治療室から出ると、すぐにブルーが「イミテ!」と駆け寄ってきた。
「どうだった!?跡残ったりしないって!?」
「うん。ちゃんと処置すれば大丈夫だって。ほら、塗り薬と飲み薬もらったー。」
「えらくのん気やなあ…。痛くないんか?」
「今はもう平気。傷、そんな大してひどくないから。」
「…。」
ブルーが無言のまま、ポンッと軽く私の背中を叩いた。
「っ…!!??」
激痛がはしって思わずうずくまる。
「やっぱり!全然平気じゃないじゃない!」
「ブ、ブルー…!嘘ついた私も悪いけど、そんな荒い試し方しなくてもいいじゃんっ…!!」
「アタシに嘘つこうなんて、百万年早いのよ。」
あ…なんかマサキにあわれむような目で見られてる…。
「動いて平気なの?」
「あー…うん、ちょっとなら?」
「…すいませーん!この子の怪我の状態聞きたいんですけどー」
「ちょ…ブルー!個人情報!」
診察室の扉を開けて聞いたブルーにつっこむけど全く聞いてない!
それどころか、「ああ、3日間は絶対安静でお願いします。」なんて会話がチラリと聞こえた。

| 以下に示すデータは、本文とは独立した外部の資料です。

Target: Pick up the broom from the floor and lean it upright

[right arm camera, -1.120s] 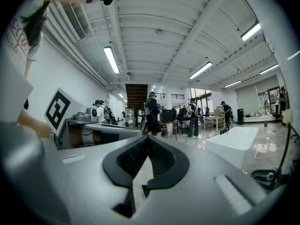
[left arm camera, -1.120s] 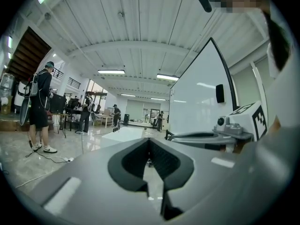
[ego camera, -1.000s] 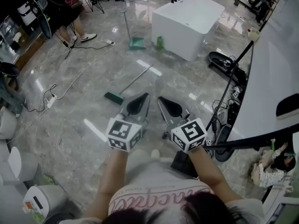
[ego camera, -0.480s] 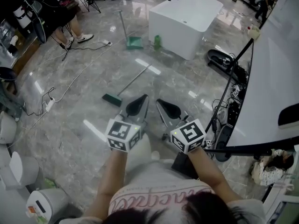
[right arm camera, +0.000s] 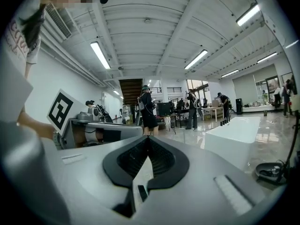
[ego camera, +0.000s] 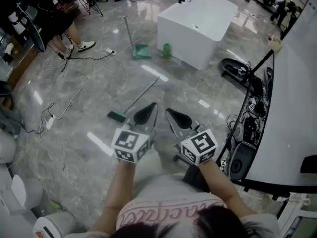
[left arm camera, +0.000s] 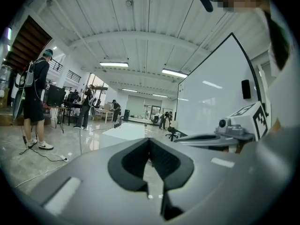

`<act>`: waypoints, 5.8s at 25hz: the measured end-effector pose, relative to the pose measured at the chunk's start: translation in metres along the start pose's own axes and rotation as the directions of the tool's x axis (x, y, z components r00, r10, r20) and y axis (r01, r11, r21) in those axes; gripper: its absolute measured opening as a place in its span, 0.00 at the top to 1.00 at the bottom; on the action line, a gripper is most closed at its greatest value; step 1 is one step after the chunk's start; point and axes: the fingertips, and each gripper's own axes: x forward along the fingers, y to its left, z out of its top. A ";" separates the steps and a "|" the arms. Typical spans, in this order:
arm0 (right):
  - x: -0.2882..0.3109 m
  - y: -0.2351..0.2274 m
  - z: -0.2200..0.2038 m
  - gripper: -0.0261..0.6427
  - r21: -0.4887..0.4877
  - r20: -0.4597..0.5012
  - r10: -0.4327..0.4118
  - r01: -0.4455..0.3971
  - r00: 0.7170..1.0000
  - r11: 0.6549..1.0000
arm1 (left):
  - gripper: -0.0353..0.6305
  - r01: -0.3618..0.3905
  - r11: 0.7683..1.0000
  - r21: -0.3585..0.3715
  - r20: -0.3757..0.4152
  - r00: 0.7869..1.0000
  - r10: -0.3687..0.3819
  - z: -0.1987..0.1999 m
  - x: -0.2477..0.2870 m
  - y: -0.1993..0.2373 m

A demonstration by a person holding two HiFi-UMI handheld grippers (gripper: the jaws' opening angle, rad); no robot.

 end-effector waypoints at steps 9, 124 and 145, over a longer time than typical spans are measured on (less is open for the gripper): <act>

「マサキ。いいのかな?あれ。仮にも医者があんなペラペラと患者のことしゃべっていいのかな?」
「いやあ…普通はダメやろうけど、ブルーが相手やからなあ…。」
「…。」
それには何も返せない。
「ちょっと!動くのもダメらしいじゃない!」
「…ブルー、何で女医さんに聞けたの?顔見知りなの?」
「まさか。アンタの姉ってことにしたのよ。家族ならってすんなり教えてくれたわ。」
「えええ…」
やっぱりブルーって怖い。
「動くのがアカンのなら、入院したほうがいいんちゃうか?」
「い・や!普通に動けるし!」
「動いちゃダメって言われたばっかりでしょーが!!」
「な、なるべく動かないように動く!」
「ダメ。大人しく近くのポケモンセンターで安静にしてなさい!」
「ブルーのケチ!」
「はいはい。何とでも言えば?」
「インチキ商品うってるくせに!」
「なんですって!今は関係ないでしょう!?」
そんなやりとりをしていたらマサキにまあまあとなだめられた。
でもブルーが一言ぴしゃりと「アンタは黙ってて!」と言ったら、何も言わなくなった。マサキ…。
しばらくにらみ合いが続く。
「…四天王を止めなきゃいけないの。3日も動かずにもたもとしてたら…その間に何かが起こるかもしれないじゃん。」
「それはただの予想でしょう?」
「そうだよ。でも私はそれが一番怖いの。何もしなくて、後悔したくない。それに、四天王に…ワタルにちゃんと伝えたいことがある。」
言葉はまだ見つかっていないけれど。
上手く伝えられなかった想いを、今度こそ。
「四天王についての新しい情報入ったんでしょう?」
ブルーがマサキと一緒にいる時点で、何かあったのは事実。
そうじゃなかったら情報だけ聞き出して、マサキはそのまま連れてこなくていいはずだもん。
「教えてよ、ブルー。」
ブルーの視線が戸惑ったようにフイッとそれた。
「…私、ブルーに止められても勝手に動くからね。……力づくででも。」
最後にモンスターボールに手をかけてそう言うと、はあ、とため息が1つ聞こえた。